Además de estos instrumentos, otras evidencias de música prehistórica, son los raspadores, flautas y silbatos hechos de huesos de animales o cerámica, también pieles curtidas para hacer tambores, tapando troncos huecos o vasijas. Los cantos y ritmos se utilizaban para alentar y coordinar actividades como la caza.

En sus orígenes, la música pudo surgir de la imitación de sonidos naturales y de la percusión rítmica de objetos como piedras, troncos y huesos, pero lo más probable, es que el primer instrumento musical utilizado por las poblaciones humanas fuera la propia voz. Hay evidencias del uso de instrumentos musicales desde el Paleolítico medio, pero es en el superior donde se encuentran los instrumentos musicales más antiguos hallados hasta el momento.

En el Arte mueble y parietal se reconocen parte de los instrumentos musicales que utilizaban.

Se cree que los primeros instrumentos musicales que se crearon fueron los de percusión, de piedra, de madera o pieles. En cuanto a la madera o las pieles, no quedan vestigios porque su conservación no es posible. Por este motivo es mucho más difícil demostrar la existencia de instrumentos de percusión, como tambores o panderos, que los de viento, como silbatos o flautas.

En el yacimiento, se hallaron seis huesos de mamut con señales de haber sido percutidos. Estaban dentro de un conjunto con piezas de marfil que habían sido decoradas con ocre, mazos y otros elementos similares.

También se han hallado sonajeros realizados con hueso o con semillas, así como caracolas y cuernos que se piensa que se utilizaban para producir sonidos.

Los silbatos son uno de los instrumentos más antiguos de los que hay constancia. Hay piezas encontradas en contextos que les dan 30.000 años de antigüedad. Estaban realizados en huesos cortos, como falanges, y producían sonido al soplar por ellos.

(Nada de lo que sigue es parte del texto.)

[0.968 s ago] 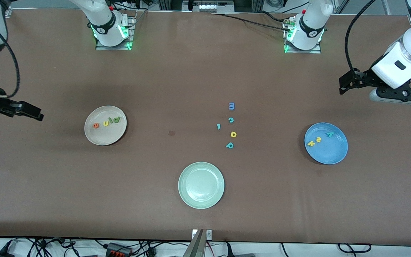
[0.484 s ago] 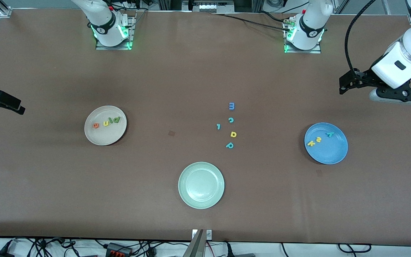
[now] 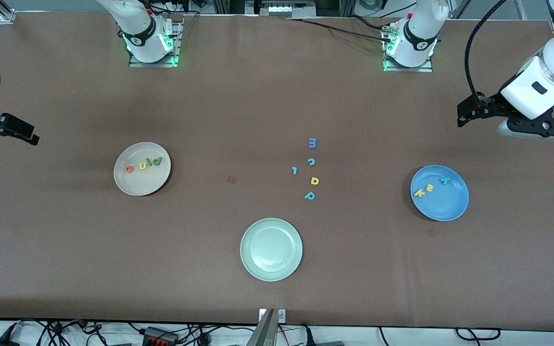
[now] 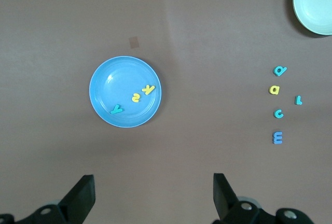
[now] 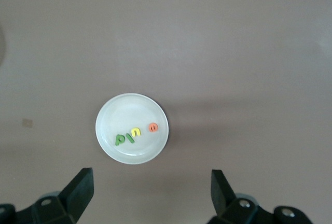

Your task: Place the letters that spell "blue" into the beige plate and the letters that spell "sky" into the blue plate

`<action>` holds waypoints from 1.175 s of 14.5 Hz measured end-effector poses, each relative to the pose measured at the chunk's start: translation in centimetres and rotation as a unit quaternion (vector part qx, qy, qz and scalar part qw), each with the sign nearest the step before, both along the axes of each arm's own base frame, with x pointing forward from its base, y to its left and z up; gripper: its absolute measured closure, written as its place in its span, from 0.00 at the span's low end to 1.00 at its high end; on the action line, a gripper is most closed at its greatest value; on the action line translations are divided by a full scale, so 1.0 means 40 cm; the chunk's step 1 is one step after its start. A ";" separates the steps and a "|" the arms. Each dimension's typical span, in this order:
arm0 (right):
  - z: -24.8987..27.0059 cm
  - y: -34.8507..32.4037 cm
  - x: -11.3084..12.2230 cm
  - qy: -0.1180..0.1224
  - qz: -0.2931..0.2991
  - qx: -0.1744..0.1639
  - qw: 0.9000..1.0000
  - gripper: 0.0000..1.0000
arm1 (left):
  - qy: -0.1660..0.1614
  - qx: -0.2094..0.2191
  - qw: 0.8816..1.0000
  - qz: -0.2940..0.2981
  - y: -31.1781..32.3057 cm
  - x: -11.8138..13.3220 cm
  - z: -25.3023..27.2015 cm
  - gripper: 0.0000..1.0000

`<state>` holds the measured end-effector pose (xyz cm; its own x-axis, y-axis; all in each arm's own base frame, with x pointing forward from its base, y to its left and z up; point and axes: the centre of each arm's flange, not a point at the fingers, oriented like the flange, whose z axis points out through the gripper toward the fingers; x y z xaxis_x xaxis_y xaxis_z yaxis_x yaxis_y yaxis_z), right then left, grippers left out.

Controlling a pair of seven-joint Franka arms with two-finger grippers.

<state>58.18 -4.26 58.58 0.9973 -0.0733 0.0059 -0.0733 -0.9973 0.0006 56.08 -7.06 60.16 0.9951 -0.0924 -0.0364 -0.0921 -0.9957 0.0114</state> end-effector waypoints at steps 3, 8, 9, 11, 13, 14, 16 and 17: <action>0.010 0.005 -0.050 0.001 0.003 -0.004 1.000 0.00 | 0.001 0.000 1.000 0.000 0.000 0.000 0.000 0.00; -0.004 0.008 -0.124 -0.002 0.007 -0.008 1.000 0.00 | 0.003 0.000 1.000 0.000 0.000 -0.002 -0.001 0.00; -0.002 0.008 -0.130 -0.002 0.008 -0.008 1.000 0.00 | 0.003 0.000 1.000 0.000 0.000 -0.002 -0.001 0.00; 0.000 0.008 -0.133 -0.002 0.009 -0.008 1.000 0.00 | 0.003 0.000 1.000 0.000 0.000 -0.002 -0.001 0.00; -0.001 0.009 -0.134 -0.001 0.010 -0.008 1.000 0.00 | 0.003 0.000 1.000 0.000 0.000 -0.002 -0.001 0.00; -0.001 0.009 -0.135 0.001 0.010 -0.008 1.000 0.00 | 0.003 0.000 1.000 0.000 0.000 -0.002 -0.001 0.00; -0.002 0.011 -0.135 0.002 0.011 -0.008 1.000 0.00 | 0.003 0.000 1.000 0.000 0.000 -0.002 -0.001 0.00; -0.002 0.013 -0.135 0.002 0.012 -0.008 1.000 0.00 | 0.003 0.000 1.000 0.000 0.000 -0.002 -0.001 0.00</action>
<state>52.77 -3.76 58.51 0.9988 -0.0489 0.0025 -0.0490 -0.9987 0.0168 56.01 -7.05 60.11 0.9948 -0.0925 -0.0429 -0.0921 -0.9957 0.0112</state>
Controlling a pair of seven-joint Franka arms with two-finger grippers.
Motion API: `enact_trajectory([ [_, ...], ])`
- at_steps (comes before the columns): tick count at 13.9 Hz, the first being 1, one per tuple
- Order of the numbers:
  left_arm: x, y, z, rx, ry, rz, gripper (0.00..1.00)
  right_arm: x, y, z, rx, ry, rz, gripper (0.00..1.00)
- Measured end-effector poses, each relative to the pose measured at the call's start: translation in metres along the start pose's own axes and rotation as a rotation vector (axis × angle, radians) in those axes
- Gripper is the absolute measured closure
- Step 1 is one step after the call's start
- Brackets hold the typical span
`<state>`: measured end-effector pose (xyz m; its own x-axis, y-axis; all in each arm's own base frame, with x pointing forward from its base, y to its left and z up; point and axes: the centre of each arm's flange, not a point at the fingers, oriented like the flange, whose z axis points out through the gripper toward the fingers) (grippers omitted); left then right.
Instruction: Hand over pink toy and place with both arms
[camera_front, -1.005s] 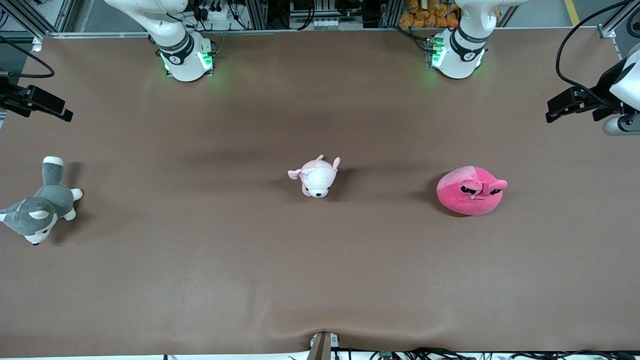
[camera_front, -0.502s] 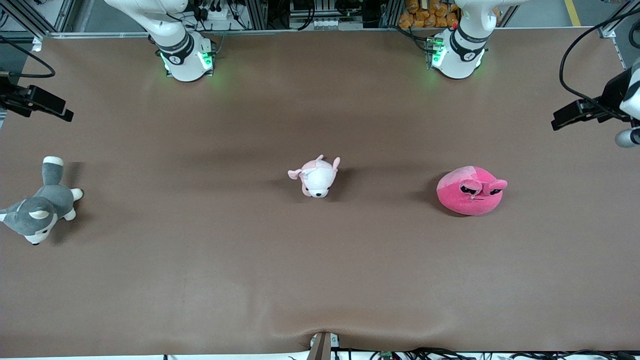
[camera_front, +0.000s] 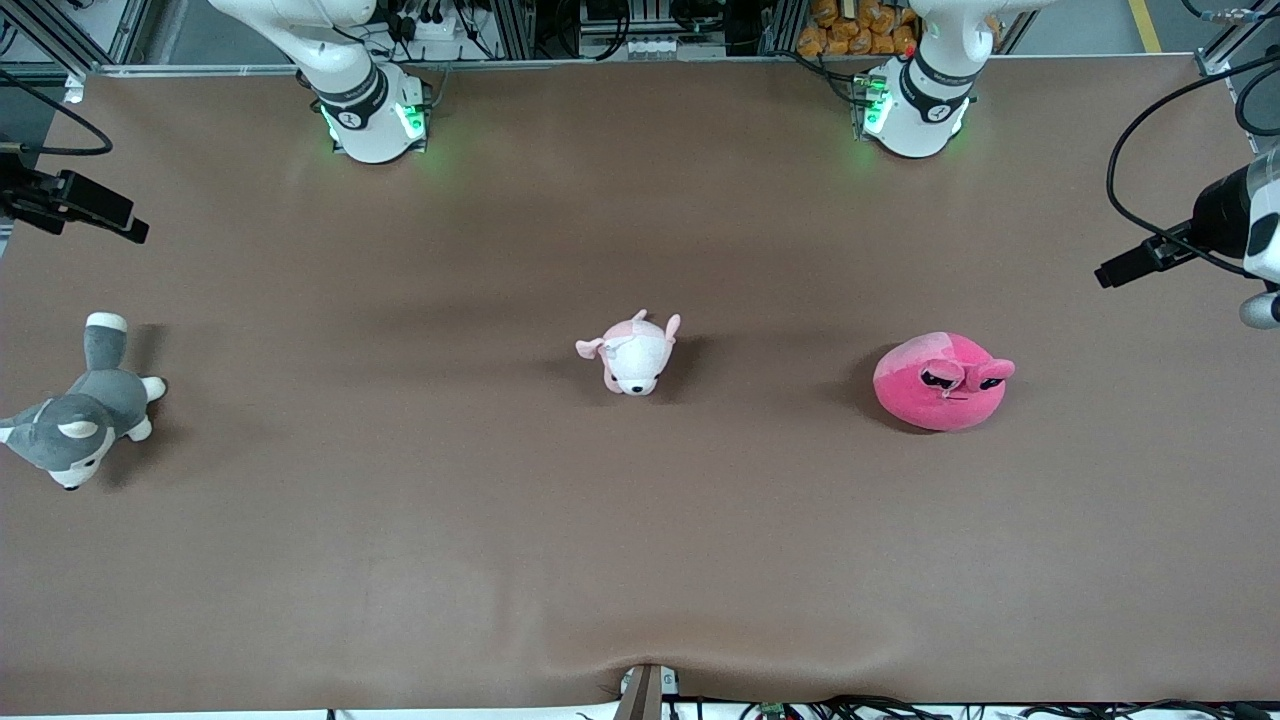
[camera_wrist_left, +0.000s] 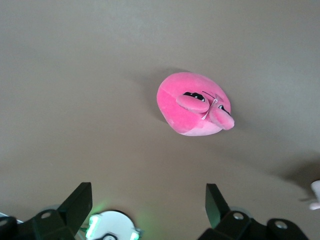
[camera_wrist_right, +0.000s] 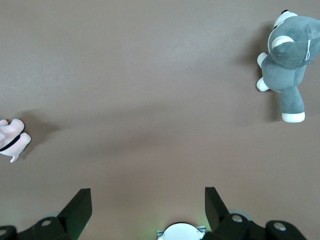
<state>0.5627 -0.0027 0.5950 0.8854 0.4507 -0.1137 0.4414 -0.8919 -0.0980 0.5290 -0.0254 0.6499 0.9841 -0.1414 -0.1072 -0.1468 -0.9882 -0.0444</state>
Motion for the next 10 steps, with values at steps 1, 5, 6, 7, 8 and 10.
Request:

Las flautas son otro de los instrumentos musicales de los que se han hallado más piezas. La flauta más antigua aceptada por la comunidad científica hasta mayo de 2012, es una pieza realizada a partir de un cúbito de cisne, datada en 36.000 años BP en el yacimiento de Geissenklösterle, en Alemania. Aunque se le estima una longitud de 17 centímetros, solo se conservan 12. Presenta tres orificios que han sido realizados con algún tipo de instrumento. En este mismo yacimiento, en 2009, se halló una flauta realizada sobre el radio de un buitre y otra en marfil de mamut. Una datación sobre estas dos piezas ha revelado una edad de 43.000 años, con lo que han pasado a ser consideradas como el vestigio más antiguo de instrumento musical.